Policy, Anecdotes and The Problem of The Black Swan. Why Events Like Comcast/Netflix and Fire Island Matter.

Often in policy debates I find myself facing a broad general statement, such as “Wireless is just as good for everyone as wireline, just look at how the market has adopted it.” Or “ISPs would never block or degrade service because they would lose customers.” Point to a counter example, e.g., “Verizon’s effort to replace wireline with Voicelink on Fire Island was a total flop” or “But Comcast, AT&T, Verizon and other ISPs have deliberately allowed Netflix quality to degrade as a negotiating strategy” and the response is invariably “Oh, that’s just an anecdote and you can’t base rules on anecdotal evidence.”


Oddly, this throws most people into a tizzy of confusion because (a) they vaguely remember learning something about anecdotes not being proof or something; (b) everyone always says anecdotes aren’t proof; but (c) the general statement is clearly false based on real world experience. People know that “it’s only an anecdote, therefore it doesn’t count” is a bull$#@! answer, but they can’t explain why. Hence confusion and much bull$#@! going unchallenged in policy.


In logic, we refer to this as “The Problem of the Black Swan.” No, this has nothing to do with the somewhat racy but very artsy so that makes it OK movie starring Natalie Portman. And, while it is the inspiration for the book by Nassim Nicholas Taleb, it actually means something different. “The Problem of the Black Swan” is a demonstration of the problem of reasoning by induction and falsifiabilty. You cannot prove all swans are white just by finding a white swan, but you can disprove all swans are white by finding a single black swan.

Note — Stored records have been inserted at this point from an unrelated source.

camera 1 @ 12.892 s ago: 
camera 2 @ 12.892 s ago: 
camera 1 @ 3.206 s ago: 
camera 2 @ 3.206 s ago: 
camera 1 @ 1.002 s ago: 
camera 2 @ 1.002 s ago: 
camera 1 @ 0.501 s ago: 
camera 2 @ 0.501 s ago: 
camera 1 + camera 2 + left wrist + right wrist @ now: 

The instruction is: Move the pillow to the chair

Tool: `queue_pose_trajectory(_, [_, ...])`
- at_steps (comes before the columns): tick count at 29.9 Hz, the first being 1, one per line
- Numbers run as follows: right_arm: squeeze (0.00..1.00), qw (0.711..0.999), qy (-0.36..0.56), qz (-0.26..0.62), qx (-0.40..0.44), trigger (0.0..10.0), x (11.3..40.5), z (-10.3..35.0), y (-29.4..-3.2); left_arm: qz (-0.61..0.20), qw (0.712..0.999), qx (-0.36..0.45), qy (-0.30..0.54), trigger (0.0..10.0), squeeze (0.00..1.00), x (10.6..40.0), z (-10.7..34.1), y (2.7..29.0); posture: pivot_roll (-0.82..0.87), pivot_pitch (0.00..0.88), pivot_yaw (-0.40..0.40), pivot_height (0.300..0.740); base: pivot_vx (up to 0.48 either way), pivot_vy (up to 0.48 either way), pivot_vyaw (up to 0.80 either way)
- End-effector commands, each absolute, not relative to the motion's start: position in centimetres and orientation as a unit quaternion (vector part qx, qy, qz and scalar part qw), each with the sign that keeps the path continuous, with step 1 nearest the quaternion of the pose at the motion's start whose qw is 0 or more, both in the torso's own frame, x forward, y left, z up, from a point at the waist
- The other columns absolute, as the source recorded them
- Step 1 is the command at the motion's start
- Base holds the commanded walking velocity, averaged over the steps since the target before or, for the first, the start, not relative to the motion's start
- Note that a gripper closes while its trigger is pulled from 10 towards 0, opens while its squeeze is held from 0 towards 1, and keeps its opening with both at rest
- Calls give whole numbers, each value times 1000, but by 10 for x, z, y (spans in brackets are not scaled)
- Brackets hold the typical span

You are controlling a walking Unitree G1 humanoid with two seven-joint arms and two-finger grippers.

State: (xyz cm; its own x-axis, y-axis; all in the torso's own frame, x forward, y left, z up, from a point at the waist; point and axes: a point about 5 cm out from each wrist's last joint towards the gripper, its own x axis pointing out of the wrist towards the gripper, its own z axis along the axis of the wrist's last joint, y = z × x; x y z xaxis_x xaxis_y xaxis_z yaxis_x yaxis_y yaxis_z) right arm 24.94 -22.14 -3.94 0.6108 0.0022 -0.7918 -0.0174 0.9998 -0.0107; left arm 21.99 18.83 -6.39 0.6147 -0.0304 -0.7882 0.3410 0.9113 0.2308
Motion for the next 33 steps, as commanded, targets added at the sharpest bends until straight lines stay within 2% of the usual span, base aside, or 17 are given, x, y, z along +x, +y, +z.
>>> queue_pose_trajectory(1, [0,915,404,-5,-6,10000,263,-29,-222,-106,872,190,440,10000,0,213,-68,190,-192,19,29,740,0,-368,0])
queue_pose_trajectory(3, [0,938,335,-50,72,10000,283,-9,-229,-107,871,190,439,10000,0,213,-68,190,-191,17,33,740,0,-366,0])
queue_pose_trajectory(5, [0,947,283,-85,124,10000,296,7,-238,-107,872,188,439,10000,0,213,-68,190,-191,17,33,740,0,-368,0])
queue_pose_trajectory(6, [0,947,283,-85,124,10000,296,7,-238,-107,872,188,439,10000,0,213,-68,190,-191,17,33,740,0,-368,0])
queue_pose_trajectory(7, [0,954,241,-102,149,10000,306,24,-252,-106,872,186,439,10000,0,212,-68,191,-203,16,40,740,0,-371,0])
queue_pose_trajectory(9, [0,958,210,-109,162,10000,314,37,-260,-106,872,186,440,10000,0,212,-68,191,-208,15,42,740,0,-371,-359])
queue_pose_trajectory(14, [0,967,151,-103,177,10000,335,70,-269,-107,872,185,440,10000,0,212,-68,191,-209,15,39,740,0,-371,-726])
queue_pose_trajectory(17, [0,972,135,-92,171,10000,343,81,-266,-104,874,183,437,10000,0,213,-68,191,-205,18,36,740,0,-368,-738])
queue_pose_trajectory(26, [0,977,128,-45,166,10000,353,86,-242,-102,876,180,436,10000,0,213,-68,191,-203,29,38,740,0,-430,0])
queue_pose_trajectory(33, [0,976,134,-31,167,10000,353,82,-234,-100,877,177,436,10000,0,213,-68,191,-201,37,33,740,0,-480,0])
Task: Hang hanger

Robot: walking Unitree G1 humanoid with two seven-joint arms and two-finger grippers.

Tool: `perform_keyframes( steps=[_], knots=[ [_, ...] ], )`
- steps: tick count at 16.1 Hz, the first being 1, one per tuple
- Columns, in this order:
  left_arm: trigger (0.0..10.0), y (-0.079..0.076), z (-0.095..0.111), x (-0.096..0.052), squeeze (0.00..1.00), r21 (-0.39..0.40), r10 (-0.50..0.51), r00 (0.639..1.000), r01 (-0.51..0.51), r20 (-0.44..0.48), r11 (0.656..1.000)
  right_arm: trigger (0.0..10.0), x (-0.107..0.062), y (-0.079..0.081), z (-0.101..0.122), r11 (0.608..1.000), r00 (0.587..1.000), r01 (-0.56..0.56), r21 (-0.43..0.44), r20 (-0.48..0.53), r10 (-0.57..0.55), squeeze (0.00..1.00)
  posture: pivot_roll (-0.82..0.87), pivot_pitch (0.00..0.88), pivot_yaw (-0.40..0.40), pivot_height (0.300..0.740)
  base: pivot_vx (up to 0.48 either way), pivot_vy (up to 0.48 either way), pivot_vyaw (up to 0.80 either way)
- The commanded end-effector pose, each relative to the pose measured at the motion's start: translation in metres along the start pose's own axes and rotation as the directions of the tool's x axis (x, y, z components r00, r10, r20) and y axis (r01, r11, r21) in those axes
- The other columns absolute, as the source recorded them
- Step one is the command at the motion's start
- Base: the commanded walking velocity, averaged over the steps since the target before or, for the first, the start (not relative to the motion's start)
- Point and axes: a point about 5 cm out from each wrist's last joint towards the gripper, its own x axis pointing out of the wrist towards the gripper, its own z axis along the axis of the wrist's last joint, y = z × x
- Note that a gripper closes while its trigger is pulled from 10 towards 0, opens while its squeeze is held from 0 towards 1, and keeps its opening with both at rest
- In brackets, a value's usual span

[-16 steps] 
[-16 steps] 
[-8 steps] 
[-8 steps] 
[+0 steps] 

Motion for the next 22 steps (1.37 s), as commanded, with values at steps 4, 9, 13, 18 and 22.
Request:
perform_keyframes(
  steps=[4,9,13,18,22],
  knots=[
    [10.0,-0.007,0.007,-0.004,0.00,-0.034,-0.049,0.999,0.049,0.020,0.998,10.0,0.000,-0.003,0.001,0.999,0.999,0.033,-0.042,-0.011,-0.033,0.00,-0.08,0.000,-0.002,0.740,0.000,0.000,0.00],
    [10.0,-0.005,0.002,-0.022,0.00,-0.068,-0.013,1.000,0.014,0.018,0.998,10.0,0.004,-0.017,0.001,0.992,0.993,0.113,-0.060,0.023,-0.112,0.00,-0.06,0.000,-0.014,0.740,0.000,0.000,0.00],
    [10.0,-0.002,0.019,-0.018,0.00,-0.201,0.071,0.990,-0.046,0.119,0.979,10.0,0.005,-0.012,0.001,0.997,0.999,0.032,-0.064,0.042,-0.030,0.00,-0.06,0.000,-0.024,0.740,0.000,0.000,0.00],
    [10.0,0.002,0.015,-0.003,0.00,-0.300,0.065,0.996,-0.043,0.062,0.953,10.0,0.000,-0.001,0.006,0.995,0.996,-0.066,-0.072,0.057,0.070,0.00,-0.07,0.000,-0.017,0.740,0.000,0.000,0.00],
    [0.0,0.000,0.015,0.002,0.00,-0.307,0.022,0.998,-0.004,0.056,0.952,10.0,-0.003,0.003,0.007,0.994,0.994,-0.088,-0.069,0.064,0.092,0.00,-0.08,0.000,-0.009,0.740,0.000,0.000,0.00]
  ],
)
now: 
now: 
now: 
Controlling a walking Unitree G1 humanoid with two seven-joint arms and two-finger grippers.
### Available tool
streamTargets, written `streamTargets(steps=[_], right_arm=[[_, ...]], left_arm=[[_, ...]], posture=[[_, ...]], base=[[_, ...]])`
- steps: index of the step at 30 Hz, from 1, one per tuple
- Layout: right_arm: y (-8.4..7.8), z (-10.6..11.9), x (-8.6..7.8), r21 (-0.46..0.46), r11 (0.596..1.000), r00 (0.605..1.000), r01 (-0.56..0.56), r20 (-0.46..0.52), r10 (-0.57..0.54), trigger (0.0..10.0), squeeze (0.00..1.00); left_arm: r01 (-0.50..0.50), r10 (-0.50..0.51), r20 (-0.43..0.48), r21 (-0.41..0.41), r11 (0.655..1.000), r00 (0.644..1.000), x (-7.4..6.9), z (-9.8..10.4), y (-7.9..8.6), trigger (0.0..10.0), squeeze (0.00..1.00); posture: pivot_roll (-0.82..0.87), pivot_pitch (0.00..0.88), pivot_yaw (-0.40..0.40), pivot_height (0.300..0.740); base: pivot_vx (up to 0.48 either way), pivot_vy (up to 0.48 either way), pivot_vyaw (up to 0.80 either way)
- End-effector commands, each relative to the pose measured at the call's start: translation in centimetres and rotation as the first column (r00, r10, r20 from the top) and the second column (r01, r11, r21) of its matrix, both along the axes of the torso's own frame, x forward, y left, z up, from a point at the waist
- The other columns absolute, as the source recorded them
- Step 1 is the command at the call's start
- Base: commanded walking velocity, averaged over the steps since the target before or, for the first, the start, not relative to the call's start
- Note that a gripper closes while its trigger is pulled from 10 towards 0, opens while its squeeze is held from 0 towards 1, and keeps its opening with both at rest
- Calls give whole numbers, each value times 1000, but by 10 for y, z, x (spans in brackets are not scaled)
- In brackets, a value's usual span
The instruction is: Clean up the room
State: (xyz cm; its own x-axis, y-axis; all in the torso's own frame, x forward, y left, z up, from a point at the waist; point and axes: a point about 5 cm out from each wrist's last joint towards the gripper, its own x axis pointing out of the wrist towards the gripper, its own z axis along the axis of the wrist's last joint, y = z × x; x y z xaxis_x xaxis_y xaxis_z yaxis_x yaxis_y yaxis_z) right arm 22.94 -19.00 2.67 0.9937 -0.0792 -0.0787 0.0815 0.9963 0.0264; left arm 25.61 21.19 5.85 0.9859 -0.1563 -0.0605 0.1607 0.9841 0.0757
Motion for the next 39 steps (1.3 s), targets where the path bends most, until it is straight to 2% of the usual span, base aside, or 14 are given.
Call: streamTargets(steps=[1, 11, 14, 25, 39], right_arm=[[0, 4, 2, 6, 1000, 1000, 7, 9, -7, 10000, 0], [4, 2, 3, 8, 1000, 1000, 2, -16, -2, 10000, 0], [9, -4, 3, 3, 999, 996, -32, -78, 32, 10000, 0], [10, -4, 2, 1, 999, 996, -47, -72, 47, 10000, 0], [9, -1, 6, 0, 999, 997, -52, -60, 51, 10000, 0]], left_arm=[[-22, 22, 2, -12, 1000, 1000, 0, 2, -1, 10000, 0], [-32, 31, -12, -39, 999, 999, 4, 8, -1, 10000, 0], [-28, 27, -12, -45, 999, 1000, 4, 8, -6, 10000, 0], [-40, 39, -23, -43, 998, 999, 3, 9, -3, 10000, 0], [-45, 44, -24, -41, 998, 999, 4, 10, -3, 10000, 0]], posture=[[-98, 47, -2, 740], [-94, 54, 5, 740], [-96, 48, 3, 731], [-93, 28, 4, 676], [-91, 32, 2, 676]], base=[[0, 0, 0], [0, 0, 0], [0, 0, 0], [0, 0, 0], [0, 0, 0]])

While I don’t normally use this blog to teach Logic 101 type stuff, application (and misapplication) of the “Problem of the Black Swan” comes up so often that I will delve into this below. By the time we’re done, you will be able to explain to people who pull that “oh, an anecdote isn’t evidence” crap exactly why they are wrong. You’ll also be able to apply the “anecdote rule” properly so that you don’t get caught in any embarrassing errors.

Elucidation below . . .


What Is ‘The Problem Of The Black Swan?’


Here’s the problem. I want to make a very broad general statement about the universe such as “all swans are white.” But the only evidence I have for this rule is observation, i.e., the fact that every single swan I see is white. In Europe, this was true for thousands of years. No one had ever seen a swan that wasn’t white. Reasoning by induction (i.e., generalizing a rule from all observed cases), I conclude that “all swans are white.”


Along comes a fellow holding a black swan. This single black swan shows that the general rule “all swans are white” is false. I don’t get to say “that black swan is just an anecdote so I don’t care” and pretend it doesn’t exist. The black swan is real and sitting in front of me. Even if I previously observed a million white swans, and only white swans, in all your recorded history, the single black swan disproves the general statement “all swans are white.” Because a general statement like “all swans are white” is only true if every single swan is white.


The Problem of the Black Swan shows the limits of inductive reasoning. I can never definitively prove something via inductive reasoning. As Europeans discovered when they reached Australia and discovered, after several thousands of years of assuming all swans were white, that there were indeed black swans.


How This Works With Anecdotes and Policy.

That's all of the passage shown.